**THE TASK**. Please report how many lines in these records contain the string "names", and give nothing besides the number.
┌─ INPUT
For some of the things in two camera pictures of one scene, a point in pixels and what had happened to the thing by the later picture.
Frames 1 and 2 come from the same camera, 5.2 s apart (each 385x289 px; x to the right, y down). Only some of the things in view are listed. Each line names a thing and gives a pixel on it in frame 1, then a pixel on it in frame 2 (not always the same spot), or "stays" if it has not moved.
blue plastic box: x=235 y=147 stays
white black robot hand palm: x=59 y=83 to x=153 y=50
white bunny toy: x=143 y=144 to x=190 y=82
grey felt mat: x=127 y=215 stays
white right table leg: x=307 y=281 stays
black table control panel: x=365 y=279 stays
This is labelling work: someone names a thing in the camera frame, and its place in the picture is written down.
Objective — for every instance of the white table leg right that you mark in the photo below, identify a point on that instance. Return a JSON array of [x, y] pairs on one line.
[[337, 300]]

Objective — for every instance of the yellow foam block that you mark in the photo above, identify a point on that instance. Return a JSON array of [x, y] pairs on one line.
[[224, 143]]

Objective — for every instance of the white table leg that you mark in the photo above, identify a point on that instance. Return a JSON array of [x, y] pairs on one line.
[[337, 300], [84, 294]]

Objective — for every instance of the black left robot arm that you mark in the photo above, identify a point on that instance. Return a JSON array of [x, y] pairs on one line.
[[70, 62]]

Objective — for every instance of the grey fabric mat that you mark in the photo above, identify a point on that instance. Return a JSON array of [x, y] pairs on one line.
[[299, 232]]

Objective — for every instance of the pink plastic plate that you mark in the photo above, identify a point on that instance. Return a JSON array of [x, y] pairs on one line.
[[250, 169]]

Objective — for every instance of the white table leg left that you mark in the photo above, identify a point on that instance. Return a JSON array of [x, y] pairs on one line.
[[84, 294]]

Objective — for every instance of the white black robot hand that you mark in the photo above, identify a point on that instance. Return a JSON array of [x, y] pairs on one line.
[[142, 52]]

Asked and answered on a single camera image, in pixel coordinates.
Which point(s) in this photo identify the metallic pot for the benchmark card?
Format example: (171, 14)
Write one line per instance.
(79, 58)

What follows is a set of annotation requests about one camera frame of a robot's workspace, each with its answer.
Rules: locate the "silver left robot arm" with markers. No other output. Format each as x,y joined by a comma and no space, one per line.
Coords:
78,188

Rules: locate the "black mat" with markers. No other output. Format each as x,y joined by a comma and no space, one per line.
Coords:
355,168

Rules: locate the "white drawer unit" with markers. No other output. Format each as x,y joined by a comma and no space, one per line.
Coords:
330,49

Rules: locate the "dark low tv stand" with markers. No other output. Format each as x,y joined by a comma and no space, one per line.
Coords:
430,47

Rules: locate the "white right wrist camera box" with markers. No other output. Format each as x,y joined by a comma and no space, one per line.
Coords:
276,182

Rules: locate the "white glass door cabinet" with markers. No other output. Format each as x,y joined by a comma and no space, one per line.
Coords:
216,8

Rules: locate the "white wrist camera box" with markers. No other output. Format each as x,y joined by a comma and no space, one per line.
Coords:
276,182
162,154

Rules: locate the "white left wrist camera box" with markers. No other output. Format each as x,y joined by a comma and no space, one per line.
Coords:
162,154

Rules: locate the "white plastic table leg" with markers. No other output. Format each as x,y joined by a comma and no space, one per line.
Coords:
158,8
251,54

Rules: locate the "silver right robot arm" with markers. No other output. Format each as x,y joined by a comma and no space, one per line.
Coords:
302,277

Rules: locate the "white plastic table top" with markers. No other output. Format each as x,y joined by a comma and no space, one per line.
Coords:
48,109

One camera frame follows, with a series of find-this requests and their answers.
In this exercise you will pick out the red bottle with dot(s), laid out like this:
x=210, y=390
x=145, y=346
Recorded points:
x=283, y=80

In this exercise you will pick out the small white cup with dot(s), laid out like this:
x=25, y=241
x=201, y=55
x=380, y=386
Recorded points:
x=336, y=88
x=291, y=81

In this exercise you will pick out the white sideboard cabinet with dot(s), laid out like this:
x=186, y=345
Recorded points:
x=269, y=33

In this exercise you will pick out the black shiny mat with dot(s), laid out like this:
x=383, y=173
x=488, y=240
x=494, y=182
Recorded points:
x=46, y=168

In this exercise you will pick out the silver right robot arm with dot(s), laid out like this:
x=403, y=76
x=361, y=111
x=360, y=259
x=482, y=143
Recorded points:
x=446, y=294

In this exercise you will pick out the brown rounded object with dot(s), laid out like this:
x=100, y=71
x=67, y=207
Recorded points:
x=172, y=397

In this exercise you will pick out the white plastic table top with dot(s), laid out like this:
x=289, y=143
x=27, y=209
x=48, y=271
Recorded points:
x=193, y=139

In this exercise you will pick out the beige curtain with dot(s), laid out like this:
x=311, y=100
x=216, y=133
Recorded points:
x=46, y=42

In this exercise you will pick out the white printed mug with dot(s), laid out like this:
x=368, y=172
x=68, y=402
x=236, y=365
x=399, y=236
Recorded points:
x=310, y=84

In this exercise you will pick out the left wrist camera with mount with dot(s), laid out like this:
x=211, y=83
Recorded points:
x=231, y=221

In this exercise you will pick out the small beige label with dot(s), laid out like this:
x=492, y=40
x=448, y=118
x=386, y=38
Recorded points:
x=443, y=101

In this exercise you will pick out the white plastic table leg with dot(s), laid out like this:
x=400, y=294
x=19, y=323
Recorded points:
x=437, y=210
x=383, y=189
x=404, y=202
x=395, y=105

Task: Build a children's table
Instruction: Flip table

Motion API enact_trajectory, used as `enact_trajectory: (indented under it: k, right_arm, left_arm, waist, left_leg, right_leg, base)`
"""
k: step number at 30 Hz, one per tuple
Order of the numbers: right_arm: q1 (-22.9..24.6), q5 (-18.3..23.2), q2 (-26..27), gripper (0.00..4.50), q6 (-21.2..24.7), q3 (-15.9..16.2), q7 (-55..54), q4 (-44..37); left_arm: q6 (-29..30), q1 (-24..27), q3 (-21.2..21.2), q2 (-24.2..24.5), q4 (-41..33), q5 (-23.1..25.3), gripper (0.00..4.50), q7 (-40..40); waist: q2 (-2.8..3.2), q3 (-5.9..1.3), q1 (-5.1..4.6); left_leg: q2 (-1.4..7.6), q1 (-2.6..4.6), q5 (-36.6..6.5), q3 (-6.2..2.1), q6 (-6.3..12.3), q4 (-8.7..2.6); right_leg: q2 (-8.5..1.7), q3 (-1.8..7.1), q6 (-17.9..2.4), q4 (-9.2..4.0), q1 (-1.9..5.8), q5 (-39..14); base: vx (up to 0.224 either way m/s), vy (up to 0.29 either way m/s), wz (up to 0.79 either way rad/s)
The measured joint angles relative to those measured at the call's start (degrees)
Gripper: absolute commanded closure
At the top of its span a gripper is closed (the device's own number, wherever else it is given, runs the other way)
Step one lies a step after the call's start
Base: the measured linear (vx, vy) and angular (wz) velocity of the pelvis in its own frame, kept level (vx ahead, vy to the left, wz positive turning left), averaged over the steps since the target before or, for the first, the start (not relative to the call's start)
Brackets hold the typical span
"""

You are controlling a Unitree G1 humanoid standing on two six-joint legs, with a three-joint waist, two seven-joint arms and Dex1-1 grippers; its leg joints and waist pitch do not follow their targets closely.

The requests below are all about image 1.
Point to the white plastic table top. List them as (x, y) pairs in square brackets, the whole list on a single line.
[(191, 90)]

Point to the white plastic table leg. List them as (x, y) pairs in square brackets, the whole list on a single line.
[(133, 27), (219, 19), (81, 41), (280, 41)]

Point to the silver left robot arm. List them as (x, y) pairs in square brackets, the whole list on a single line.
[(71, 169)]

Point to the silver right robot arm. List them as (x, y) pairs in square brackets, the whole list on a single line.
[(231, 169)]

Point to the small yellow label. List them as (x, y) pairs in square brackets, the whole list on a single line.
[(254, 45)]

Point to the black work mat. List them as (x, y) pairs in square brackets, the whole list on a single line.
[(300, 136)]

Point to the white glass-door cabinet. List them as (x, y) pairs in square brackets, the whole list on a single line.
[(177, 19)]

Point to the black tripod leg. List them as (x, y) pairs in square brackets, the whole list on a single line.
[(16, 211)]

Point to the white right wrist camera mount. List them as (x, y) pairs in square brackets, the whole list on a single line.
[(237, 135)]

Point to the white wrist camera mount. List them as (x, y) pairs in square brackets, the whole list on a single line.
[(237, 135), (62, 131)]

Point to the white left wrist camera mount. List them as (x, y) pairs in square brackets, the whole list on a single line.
└─
**RESPONSE**. 2